Is digital intelligence really the answer?
The image of (FinTech) contenders sweeping away an old guard of established entities, certainly tells a powerful disruption story. But the reality is certainly different.
Yes, new players are entering these markets, incrementally disrupting the ecosystem and making the sector ripe for digital transformation.
However we’re seeing incumbent Banking & financial services players across the globe
respond thoughtfully, to invest in skills; notably increasing their technology investments in strategic areas such as predictive analytics, big data, cloud computing, devOps and mobile.
Is up-skilling enough in an industry where a customer focus prevails? Take banking as an example; customers across the spectrum of retail, corporate and wealth banking, are demanding more contextual integrations and expect an end product akin to the distributed commerce models of Amazon, Facebook and Uber. But what do all these changes to one-click purchase models actually mean for financial services? Is digital intelligence really the answer?
To understand this, it helps to take the view to “digitise” is a catch all. It is more about turning to key areas where the impact of digital and its capabilities can support a change, or transformation. Three strong strategic values or principles emerge:
- Customer-centricity in a manner that is highly interactive and has intelligent applications as customer’s interact with their finances, across multiple channels.
- Data focused, using data insights to provide services and products that can detect customer preferences on the fly, match them with existing history and provide value added services.
- Technology led, with experience to test, refine and develop digital capabilities.
Financial Services of the Future increasingly resembles a technology company. Data presents itself as a commonality across these three values. The industry produces the most data of any industry, every day banks alone generate a wealth of data from customer transactions, commercial banking transfers, payments, wire transfers and demographic information.
Driving change through legacy thinking and infrastructures, both from a data product as well as from a risk & compliance standpoint, presents an initial challenge. Companies need to play defence with a myriad of regulatory and compliance legislation across legacy areas of their business such as risk data aggregation and measurement and financial compliance and fraud detection.
They then need to balance this with the distinct need to improve customer satisfaction and retention, by implementing predictive analytics capabilities and generating better insights across the customer journey, thus driving a truly immersive digital experience akin to distributed commerce. Data is key to driving this change and it is possible to explore how data can be exploited, or monetised.
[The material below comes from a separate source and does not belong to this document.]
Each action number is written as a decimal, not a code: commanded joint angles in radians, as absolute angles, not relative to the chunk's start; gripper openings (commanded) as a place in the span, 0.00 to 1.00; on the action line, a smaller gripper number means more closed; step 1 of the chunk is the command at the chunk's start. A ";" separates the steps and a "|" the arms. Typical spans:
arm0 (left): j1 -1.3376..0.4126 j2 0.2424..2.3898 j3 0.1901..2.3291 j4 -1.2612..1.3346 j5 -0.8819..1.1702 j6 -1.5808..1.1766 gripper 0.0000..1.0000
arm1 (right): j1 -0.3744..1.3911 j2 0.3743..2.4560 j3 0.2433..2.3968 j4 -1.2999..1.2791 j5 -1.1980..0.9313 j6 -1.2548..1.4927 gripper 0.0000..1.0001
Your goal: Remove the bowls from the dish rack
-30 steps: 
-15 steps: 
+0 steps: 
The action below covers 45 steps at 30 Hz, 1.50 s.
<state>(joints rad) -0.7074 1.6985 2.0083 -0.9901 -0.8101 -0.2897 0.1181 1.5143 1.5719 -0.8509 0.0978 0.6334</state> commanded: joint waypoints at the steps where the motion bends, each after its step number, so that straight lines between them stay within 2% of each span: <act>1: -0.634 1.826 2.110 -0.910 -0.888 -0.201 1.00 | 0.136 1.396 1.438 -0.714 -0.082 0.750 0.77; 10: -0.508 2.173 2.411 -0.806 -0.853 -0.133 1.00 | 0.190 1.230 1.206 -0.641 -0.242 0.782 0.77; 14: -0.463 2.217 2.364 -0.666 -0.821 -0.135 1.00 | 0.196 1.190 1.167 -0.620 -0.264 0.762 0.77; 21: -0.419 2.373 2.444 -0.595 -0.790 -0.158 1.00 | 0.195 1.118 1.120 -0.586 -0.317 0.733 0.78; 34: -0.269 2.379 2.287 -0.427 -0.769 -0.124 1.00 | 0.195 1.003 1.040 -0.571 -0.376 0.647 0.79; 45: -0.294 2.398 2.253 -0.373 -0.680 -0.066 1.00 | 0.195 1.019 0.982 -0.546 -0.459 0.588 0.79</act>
Monetising data sources for actionable intelligence
Business leaders are struggling to keep pace with a massive glut of data from digitisation. A data lake, which combines data assets, technology and analytics to create enterprise value at a massive scale, can help businesses gain control over their data. The emergence of cloud platforms is helping in this regard and two areas are where the predictive capability of a Big Data platform can be used to create a user experience that rivals Facebook, Amazon or Google. Two good examples are in capital markets and wealth management:
Capital Markets: Firms must create new business models and offer client relationships based on their data assets. Those that monetise their data assets will enjoy superior returns and raise the bar for the rest of the industry. It is critical for capital market firms to better understand their clients (be they institutional or otherwise) so they can be marketed to as a single entity across different channels—with cross selling in a competitive landscape.
Wealth Managers: Private banking for high net worth individuals is a digital high growth area. It is the segment ripest for disruption due to a clear shift in client preferences and expectations for their financial future. Actionable intelligence gathered from real-time transactions and historical data is critical component for product personalisation.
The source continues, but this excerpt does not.